Speaking at the 45th FONASBA Annual Meeting in Gothenburg, ITIC claims director Andrew Jamieson explained that recent cases had been variations on earlier frauds.
In April this year, ITIC warned its members about a scam resulting in pre-funded port costs being diverted to a fake bank account. In each case the owners received an email advising them that the port agent’s bank account was inoperable because of an annual audit. If the owners complied with the instructions, which came from an email address very similar to the agent’s, the funds were stolen.
Jamieson explained, “In recent cases, the fraudsters have changed their story. A ship manager received a message asking if money could be sent directly to the agent’s foreign exchange broker who ‘could secure banknotes which were in short supply in that part of the world’. Unfortunately, the ship manager queried the instruction by simply hitting the ‘Reply’ button, asking, ‘As we don’t know the broker, would it be possible to remit to your bank account as usual?’ If the ship manager had checked its records first and seen that the email address did not correspond to the details it held for its principal, the attempted fraud would have been uncovered.”
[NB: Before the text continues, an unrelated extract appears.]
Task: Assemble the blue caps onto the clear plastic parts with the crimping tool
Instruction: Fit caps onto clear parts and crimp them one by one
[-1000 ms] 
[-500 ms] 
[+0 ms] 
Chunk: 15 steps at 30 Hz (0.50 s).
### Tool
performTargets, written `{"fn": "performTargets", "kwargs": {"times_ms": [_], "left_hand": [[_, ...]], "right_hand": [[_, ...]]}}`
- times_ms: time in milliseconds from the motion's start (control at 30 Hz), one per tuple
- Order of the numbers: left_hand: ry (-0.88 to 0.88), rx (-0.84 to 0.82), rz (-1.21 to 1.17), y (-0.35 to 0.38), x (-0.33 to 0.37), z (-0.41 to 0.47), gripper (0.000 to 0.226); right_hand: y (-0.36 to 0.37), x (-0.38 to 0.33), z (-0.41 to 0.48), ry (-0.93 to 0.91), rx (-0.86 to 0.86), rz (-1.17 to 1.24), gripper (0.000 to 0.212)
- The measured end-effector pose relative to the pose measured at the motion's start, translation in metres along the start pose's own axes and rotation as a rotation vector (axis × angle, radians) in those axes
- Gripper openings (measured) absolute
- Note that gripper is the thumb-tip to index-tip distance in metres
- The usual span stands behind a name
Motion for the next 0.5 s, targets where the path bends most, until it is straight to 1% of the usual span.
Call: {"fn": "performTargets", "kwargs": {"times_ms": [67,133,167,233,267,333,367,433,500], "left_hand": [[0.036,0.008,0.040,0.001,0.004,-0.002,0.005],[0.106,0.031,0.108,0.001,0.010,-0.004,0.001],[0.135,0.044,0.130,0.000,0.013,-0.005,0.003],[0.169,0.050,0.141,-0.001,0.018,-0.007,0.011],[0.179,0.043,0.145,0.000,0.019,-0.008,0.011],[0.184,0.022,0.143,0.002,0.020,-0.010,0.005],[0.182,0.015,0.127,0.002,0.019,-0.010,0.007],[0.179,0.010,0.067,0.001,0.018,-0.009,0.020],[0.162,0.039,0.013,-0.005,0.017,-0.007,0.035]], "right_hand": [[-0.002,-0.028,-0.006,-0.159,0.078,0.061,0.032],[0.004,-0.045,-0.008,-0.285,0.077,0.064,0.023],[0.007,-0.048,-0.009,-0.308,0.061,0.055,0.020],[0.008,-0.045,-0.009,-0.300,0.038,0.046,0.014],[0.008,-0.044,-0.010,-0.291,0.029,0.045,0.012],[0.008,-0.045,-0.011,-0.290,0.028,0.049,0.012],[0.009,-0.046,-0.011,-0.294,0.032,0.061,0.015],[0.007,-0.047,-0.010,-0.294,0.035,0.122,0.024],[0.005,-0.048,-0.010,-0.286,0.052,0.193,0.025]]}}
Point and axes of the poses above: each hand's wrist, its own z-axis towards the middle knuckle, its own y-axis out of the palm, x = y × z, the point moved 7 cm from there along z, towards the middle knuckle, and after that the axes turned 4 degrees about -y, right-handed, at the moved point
Not all attempted frauds succeed. In another case, a Norwegian shipbroker foiled an attempt to steal a monthly hire payment by questioning a request to forward revised payment details. He telephoned his contact in the owner’s accounts department, who confirmed that the request was spurious.
Andrew Jamieson concluded his warning to the FONASBA meeting by saying, “We appreciate the large number of payments processed by our members, but changes to account details should always be treated with suspicion. Very few such changes are legitimate. ITIC’s advice is always to take separate steps to verify instructions to alter the destination payment.”